Sunday, December 6, 2009

HOMO HERBALIST (Part IV till THE END)

I woke up blurry eyed, with a pulsating headache that seemed to come from deep inside my brain. The first person I saw was my husband and the bouquet of flowers by our bedside.
It must have been a dream.
I wondered how long I had been sleeping that made my body ache so badly.

As I made to sit up, a searing pain in my back, down to my pelvis forced me back on the bed. I groaned loudly as my husband, who had not seen me wake, ran to my side, a lot of concern on his face.
Forced to lie on my back, I looked about the unfamiliar room and realised that it was a hospital and the bouquet of flowers (which indeed were the ones in our bedroom) must have been put there by my husband. Absent memories on blank pages flipped through my mind longing to be filled. I tried to remember why I was here; what had happened?
But the pictures that ran through my mind were blurry and the hue had gone from them.

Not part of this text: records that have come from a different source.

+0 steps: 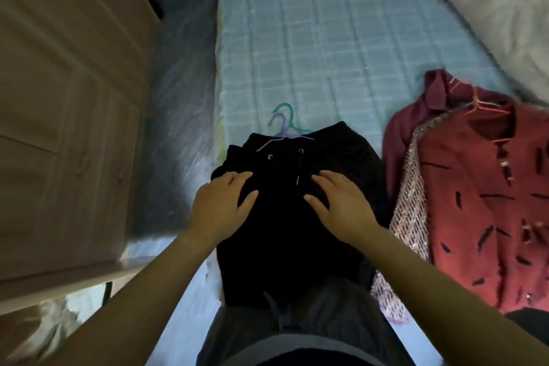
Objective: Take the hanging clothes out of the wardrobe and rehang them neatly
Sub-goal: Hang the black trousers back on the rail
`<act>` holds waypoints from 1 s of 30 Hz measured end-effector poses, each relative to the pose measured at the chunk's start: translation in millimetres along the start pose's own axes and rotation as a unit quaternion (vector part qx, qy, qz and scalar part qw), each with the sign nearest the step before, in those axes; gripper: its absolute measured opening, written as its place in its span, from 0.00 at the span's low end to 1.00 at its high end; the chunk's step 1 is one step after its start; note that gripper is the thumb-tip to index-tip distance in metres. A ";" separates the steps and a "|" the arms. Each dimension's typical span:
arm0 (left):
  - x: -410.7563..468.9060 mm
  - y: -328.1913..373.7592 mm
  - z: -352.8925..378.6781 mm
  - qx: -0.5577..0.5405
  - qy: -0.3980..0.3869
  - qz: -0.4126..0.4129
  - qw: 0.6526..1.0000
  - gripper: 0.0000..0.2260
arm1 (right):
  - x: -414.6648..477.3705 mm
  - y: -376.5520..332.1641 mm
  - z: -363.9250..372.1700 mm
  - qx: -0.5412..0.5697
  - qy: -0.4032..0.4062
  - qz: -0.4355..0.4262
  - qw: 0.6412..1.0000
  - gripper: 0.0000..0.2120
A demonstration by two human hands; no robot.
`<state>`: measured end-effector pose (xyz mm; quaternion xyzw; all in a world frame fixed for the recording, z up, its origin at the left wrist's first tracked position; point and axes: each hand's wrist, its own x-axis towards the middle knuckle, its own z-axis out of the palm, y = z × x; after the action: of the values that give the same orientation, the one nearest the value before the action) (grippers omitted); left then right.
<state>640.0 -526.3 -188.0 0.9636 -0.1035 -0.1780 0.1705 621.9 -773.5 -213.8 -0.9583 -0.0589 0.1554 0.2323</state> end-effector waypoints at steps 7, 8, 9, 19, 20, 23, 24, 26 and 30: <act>72.4 -1.6 25.6 0.008 0.014 -0.088 0.996 0.31 | 110.6 55.0 -6.2 -0.040 -0.084 -0.054 0.994 0.26; 83.9 -4.1 31.2 0.002 0.010 -0.097 0.995 0.30 | 124.3 60.5 -3.3 -0.042 -0.090 -0.057 0.993 0.26; 95.3 -6.9 36.2 -0.007 0.003 -0.107 0.994 0.29 | 137.2 65.4 0.1 -0.045 -0.098 -0.059 0.992 0.26; 184.5 -43.5 97.9 -0.029 -0.057 -0.094 0.994 0.19 | 234.9 110.1 55.1 -0.047 -0.169 -0.067 0.982 0.27; 189.8 -46.2 104.3 -0.015 -0.067 -0.094 0.993 0.20 | 237.7 114.2 60.0 -0.054 -0.180 -0.062 0.980 0.28; 197.5 -54.4 118.2 0.029 -0.112 -0.126 0.985 0.23 | 235.7 125.9 71.6 -0.093 -0.207 -0.051 0.973 0.32; 198.4 -56.7 121.8 0.037 -0.117 -0.127 0.984 0.23 | 233.6 128.4 74.0 -0.103 -0.204 -0.053 0.972 0.32; 200.7 -59.2 126.3 0.051 -0.101 -0.107 0.988 0.24 | 229.5 130.0 74.9 -0.111 -0.195 -0.054 0.973 0.33; 209.0 -59.0 119.6 0.066 -0.112 -0.114 0.985 0.18 | 219.4 129.0 67.6 -0.076 -0.169 -0.044 0.982 0.28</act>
<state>794.1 -561.3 -378.9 0.9523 -0.0230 -0.2958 0.0722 812.5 -818.3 -390.0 -0.9295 -0.1513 0.3001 0.1520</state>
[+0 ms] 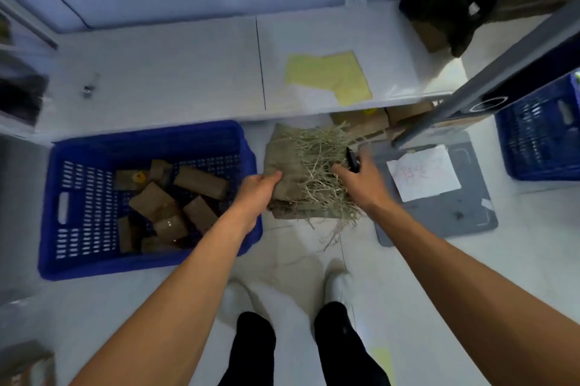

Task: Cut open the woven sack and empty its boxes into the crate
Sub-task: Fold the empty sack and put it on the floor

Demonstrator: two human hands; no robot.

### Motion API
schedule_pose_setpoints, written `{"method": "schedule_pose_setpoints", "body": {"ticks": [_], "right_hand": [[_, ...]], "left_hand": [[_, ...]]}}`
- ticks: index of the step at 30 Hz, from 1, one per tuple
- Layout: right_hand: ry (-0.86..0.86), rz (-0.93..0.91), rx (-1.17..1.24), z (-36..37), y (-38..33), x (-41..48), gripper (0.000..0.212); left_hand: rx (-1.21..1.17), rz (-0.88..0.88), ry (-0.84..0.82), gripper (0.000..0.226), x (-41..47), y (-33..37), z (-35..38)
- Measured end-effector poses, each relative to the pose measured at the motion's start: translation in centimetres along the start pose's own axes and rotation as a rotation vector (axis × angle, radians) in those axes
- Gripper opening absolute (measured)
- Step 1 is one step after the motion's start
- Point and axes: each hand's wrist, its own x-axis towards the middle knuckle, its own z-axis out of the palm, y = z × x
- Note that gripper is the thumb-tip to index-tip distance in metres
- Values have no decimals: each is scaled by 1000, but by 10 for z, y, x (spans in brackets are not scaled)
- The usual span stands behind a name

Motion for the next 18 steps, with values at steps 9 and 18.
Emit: {"method": "schedule_pose_setpoints", "body": {"ticks": [9, 18], "right_hand": [[-14, 53, -149, 112, 178, 187, 50], [-35, 114, -252, 169, 303, 303, 50]], "left_hand": [[210, -70, 182, 31, 220, -146, 63], [399, -151, 212, 33, 367, -245, 101]]}}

I closed my eyes forcing back the memories as they swirled; our arrival in a small house...fighting...scattered candles...sleeping dogs...with burning eyes.
Yes they had burning eyes!
...laboured breaths...Doris...the darkness and the far away voice of the....
The herbalist!

‘Doris!!!’ I started to scream
‘D-O-R-I-S!’

My screaming brought a troop of nurses running into the hospital ward room where I lay, my husband still trying to calm me down. The more I remembered the experience, the more the hatred for Doris burned.

‘Doris’ I kept screaming as I felt the hands of the nurses hold me down to the bed and a pin prick sting my arm. As the nurses held me down, I started to fight frantically.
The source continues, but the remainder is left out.